The policy of the Republic of Azerbaijan regarding the March 31 genocide of Azerbaijanis

The decree of the National Leader Heydar Aliyev on the "Genocide of Azerbaijanis" issued on March 26, 1998,5

The decree of the President of the Republic of Azerbaijan Ilham Aliyev dated January 18, 2008 “On the 100th anniversary of the 1918 Genocide of Azerbaijanis”6

It has played a very important historical, political and legal role in the investigation of criminal and terrorist acts of Armenians, as well as in communicating them to international organizations and the world community. The Armenian genocide grave discovered in Guba on April 1, 2007 was approved in 2009 by the order of the Cabinet of Ministers of the Republic of Azerbaijan, the “Plan of measures to perpetuate the memory of the victims of mass murder in the Guba region” and the opening of the Guba Genocide Memorial Complex took place on September 18, 2013. Along with Azerbaijanis, representatives of Lezgi, Jews, Tat and other ethnic groups living in a compact manner in Guba were also mercilessly killed and buried in the mass grave.

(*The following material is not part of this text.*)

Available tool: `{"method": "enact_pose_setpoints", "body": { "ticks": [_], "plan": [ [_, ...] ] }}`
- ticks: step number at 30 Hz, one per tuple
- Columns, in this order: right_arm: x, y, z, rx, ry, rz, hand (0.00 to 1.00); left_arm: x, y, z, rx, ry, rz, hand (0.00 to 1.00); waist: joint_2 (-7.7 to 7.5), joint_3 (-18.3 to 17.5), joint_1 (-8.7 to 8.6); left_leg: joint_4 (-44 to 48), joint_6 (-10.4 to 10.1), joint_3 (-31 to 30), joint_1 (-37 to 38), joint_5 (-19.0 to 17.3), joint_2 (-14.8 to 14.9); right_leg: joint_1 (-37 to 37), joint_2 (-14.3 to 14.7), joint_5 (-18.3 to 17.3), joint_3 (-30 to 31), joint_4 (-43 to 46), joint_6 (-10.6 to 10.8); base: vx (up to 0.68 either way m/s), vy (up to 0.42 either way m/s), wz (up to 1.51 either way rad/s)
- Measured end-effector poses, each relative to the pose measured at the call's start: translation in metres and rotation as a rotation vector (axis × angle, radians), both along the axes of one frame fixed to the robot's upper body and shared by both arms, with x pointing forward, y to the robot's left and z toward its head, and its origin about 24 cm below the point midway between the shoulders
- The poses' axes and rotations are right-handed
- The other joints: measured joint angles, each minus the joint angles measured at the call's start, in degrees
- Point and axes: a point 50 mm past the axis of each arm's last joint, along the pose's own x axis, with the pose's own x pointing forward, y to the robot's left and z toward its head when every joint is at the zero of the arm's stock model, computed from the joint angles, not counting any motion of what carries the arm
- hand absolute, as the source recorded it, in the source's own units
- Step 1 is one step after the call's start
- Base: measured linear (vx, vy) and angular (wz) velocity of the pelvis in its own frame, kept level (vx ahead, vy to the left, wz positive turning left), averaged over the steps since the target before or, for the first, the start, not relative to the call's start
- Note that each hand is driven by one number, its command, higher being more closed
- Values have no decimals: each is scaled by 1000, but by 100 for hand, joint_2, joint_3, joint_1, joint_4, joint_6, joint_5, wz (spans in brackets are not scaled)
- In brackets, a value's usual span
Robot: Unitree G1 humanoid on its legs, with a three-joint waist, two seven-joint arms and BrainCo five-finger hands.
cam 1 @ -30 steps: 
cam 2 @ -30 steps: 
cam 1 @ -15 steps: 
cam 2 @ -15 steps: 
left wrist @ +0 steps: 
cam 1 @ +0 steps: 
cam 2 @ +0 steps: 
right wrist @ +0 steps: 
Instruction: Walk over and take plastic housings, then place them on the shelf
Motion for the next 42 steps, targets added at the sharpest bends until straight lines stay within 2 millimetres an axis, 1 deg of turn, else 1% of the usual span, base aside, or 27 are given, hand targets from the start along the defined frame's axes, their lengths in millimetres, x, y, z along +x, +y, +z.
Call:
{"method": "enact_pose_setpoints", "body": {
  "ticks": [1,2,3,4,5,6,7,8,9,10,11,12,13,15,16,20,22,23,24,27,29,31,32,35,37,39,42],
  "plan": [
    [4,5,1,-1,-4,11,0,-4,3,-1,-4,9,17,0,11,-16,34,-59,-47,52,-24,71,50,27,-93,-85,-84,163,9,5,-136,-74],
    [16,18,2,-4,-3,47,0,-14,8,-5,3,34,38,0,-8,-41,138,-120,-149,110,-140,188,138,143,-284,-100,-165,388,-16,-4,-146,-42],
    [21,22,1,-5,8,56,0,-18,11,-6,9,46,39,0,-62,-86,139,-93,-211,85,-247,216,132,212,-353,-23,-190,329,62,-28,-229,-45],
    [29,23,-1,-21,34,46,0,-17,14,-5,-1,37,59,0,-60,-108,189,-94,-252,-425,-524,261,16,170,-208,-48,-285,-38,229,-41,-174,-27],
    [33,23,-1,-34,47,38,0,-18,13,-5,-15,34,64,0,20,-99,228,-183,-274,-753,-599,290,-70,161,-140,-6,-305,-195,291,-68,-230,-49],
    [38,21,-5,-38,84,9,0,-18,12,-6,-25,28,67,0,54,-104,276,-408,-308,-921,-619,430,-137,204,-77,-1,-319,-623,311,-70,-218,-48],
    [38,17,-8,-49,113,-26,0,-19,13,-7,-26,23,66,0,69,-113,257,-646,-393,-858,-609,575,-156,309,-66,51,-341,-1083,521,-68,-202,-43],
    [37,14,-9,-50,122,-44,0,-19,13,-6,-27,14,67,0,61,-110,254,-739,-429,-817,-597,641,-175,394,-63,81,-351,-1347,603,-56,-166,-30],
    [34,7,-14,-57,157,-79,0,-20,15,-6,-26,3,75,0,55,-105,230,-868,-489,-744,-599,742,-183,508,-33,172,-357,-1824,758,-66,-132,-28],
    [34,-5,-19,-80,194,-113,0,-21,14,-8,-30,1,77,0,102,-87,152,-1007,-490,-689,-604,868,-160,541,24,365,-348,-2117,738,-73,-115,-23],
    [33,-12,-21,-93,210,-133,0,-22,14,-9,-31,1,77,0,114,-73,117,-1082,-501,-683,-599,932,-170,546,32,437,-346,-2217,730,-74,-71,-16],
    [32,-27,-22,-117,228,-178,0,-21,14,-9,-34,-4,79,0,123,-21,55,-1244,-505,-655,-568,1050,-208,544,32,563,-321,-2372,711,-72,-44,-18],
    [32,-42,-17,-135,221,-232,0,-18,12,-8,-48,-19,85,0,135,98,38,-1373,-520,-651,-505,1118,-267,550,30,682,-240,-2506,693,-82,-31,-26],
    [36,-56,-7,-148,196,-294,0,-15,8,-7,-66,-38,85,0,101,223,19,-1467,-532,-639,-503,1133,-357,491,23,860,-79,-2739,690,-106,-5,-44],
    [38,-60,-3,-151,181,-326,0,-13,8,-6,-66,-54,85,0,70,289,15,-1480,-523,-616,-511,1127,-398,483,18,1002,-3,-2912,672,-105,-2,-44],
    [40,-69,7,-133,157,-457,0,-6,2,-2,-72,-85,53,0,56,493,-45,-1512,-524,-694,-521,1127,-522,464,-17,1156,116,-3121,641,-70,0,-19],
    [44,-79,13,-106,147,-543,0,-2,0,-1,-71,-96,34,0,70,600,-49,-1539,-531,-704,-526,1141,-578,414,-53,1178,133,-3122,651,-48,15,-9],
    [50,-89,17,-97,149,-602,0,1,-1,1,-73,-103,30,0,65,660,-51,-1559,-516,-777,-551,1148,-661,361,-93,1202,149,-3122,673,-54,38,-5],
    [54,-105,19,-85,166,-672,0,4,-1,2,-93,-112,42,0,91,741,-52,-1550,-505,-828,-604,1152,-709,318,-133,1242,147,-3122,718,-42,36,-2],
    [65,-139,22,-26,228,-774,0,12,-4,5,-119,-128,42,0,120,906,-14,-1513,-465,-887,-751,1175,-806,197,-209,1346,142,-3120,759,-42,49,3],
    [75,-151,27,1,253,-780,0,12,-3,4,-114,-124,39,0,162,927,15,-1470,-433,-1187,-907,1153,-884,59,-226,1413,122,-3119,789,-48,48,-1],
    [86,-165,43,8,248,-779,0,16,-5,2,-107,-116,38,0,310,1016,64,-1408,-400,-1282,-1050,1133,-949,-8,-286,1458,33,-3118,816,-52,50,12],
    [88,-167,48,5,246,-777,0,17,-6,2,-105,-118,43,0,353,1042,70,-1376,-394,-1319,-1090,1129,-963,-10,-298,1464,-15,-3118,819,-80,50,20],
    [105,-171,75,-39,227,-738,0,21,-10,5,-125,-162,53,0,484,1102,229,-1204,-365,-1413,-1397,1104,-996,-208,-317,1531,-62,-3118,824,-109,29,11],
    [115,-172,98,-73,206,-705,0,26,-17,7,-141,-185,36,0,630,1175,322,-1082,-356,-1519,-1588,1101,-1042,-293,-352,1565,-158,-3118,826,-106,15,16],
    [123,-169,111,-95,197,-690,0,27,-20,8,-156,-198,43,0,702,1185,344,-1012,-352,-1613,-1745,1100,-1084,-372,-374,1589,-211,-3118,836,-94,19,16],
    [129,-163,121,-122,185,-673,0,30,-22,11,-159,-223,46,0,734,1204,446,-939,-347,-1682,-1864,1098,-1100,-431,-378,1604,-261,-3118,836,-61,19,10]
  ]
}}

On March 29, 2008, the decree of the President of the Republic of Azerbaijan Ilham Aliyev on the 100th anniversary of the 1918 genocide of Azerbaijanis states: “Armenian nationalists have carried out ethnic cleansing, deportations and genocides against our compatriots at various stages of history in order to realize the mythical idea of “Greater Armenia”. One of the most terrible tragedies inflicted on the Azerbaijani people is the mass massacres committed with particular cruelty by the Dashnak-Bolshevik armed groups operating under the mandate of the Baku Soviet 100 years ago - in March-April 1918. In those days, tens of thousands of civilians were killed in Baku city, as well as in other cities and districts included in the Baku province, precisely because of their ethnic and religious affiliation, residential areas were destroyed, cultural monuments, mosques and cemeteries were razed to the ground. In subsequent periods, Armenian nationalists, who became even more perverted, continued their inhumane actions, They carried out mass murders, looting and ethnic cleansing in Zangezur, Nakhchivan, Shirvan, Iravan and other regions. The government of the Azerbaijan Democratic Republic established an Extraordinary Investigation Commission to investigate the grave crimes committed by Armenians, and took a number of measures to preserve the truths revealed by the commission in the memory of the people and to convey them to the world community. However, after the collapse of the Democratic Republic, this process was stopped, and the full investigation of what happened and the appropriate political and legal assessment were prevented. Only 80 years later - on March 26, 1998, the Decree of the President of the Republic of Azerbaijan "On the Genocide of Azerbaijanis" signed by the national leader Heydar Aliyev gave an adequate political assessment to those terrible events and declared March 31 "Day of the Genocide of Azerbaijanis". Thanks to the research conducted over the past 20 years, a large number of new facts and documents have been collected, and a mass grave was discovered in the city of Guba. "The historical facts that have emerged have proven that the geography of the bloody actions carried out by Armenian nationalists in March-April 1918 and subsequent periods was much wider and the number of victims of the tragedy was much higher."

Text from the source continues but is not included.